This is Climate Change

It’s one thing to hear about climate change, but so much more to experience it firsthand. Filmmakers Danfung Dennis and Eric Strauss break that boundary between seeing and experiencing with a four-part virtual reality documentary series, collectively called This Is Climate Change that brings you so close you can almost smell the corroding environment.

Melting Ice sets the stage with former Vice President Al Gore returning to Greenland to check on the rapidly diminishing glaciers. Unlike 2006’s lecture-turned-documentary An Inconvenient Truth, we don’t merely hear him talk about it, we witness it in real time. What once were fields of ice are now seas of water dotted by icebergs, but now you’re not taking anyone’s word for it, you’re standing on a floating iceberg wondering how much longer the ground will stay frozen or you’re watching a glacier erode by the second. Of course, it’s nothing to worry about because Fox News says there was an Ice Age in the 1800s. Right.

Fire brings us to California’s wildfires. Once considered a “season,” it’s now a constant battle to protect the homes and livelihoods of anyone unfortunate enough to live in the path of a raging inferno. We ride in a helicopter with firefighters who have personally witnessed the uptake of devastation over the past few years. They fight the flames with water, a scarce resource in the drought-ridden state. When they’re unsuccessful, people lose everything they ever had. Sadly, this has become the accepted norm, just like earthquakes and smog.

“…Vice President Al Gore…we don’t merely hear him talk about it, we witness it…”

We head to the Amazon Rainforest for Feast. Described as the “lungs of the earth,” its massive expanse of plant life is essential for keeping our air breathable. Of course, other interests take precedence as illegal logging rapidly tears down nature’s Emerald City to make way for cattle pastures and slaughterhouses. Opening shots of the Amazon River recall Cannibal Holocaust’s lavish cinematography, leading to an ending just as brutal when the cows, who were just sniffing you out of curiosity, are led straight to their deaths to feed the world’s insatiable appetite. We’ll be choking on carbon dioxide with burgers on the grill.

Finally, Famine moves halfway across the world to Somalia’s abject poverty. To put it bluntly, homeless people in America live like royalty in comparison. Once the fertile ground has turned useless, leaving the people to struggle in communities of homemade sheds while their children slowly die of malnutrition. Non-profit medical centers do their best to keep the young alive, but their resources are limited. With no room in the cities and no transportation to speak of, the people are stranded at the cruel end of Sam Kinison’s famous joke.
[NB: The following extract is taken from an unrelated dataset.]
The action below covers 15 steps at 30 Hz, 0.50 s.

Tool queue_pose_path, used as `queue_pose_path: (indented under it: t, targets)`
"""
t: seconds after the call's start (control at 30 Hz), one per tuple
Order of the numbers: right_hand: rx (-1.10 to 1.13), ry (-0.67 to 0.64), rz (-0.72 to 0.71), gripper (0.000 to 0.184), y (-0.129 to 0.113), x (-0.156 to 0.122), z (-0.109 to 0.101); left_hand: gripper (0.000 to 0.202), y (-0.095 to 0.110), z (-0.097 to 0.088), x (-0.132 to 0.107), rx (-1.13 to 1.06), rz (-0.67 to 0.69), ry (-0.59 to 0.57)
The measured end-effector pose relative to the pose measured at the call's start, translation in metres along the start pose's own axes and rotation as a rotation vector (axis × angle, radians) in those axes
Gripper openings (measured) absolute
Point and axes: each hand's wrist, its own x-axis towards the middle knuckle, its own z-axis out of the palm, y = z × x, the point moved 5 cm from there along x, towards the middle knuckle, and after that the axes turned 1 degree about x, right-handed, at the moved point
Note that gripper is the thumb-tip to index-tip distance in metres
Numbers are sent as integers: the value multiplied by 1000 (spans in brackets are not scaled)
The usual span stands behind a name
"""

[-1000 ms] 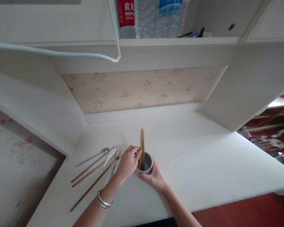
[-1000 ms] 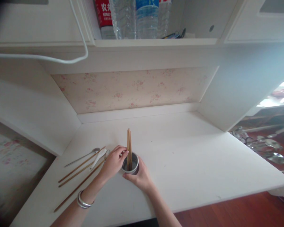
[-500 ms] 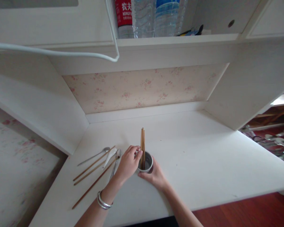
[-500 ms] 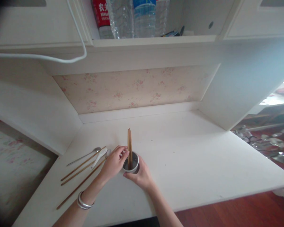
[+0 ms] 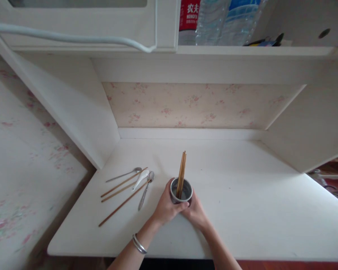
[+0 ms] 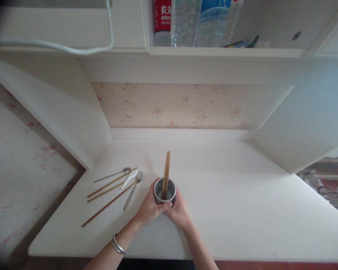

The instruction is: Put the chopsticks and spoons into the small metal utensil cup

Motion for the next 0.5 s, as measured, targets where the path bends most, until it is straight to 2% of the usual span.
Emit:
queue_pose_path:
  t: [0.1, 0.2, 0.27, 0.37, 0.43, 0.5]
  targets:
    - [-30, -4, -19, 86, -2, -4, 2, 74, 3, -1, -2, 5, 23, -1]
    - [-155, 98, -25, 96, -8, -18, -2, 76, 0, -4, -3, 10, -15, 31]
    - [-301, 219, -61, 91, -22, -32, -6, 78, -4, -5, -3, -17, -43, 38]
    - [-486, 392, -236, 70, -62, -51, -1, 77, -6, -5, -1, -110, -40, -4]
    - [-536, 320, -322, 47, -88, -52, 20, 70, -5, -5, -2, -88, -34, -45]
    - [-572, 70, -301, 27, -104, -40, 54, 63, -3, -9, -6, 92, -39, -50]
The Road Warrior isn’t just a movie anymore.

Through these four episodes, devastation, destruction, and desperation become three-dimensional. You can’t look away because it’s right there, no matter which direction you turn. The only missing element is a tactile sensation, e.g., the heat from the fire, the spray of water as chunks of ice fall into the water as icebergs erode, the breath of cattle, but that can’t be too far off in the future. The Feelies of Brave New World is right around the corner.

“…the broader question of the sociability of VR entertainment…

There’s also the broader question of the sociability of VR entertainment. Since their inception, movies have been a social activity, so what happens when we all don goggles and headphones to retreat into our own private experience? In a 3D movie, you can still turn around and see the crowd’s reactions, hear their cheers and gasps and join in the fun. Is this another just another step toward the isolation of humanity?

Regardless, Melting Ice, Fire, Feast, and Famine are essential viewing for everyone concerned with anything other than themselves. Sure, maybe it’s fake news, but to paraphrase Stephen Merchant when he appeared on Real Time with Bill Maher, what if it isn’t? Will we sit back and let our world collapse because some billionaire has a vested interest somewhere else? Hopefully, these films will inspire a few of us to get involved. We may not be able to change people’s minds, but we can make choices by ourselves that will benefit everyone in the long run.

 

This Is Climate Change Directed by Danfung Dennis and Eric Strauss. Starring Al Gore. Fire and Feast made their US premiere at Tribeca Film Festival.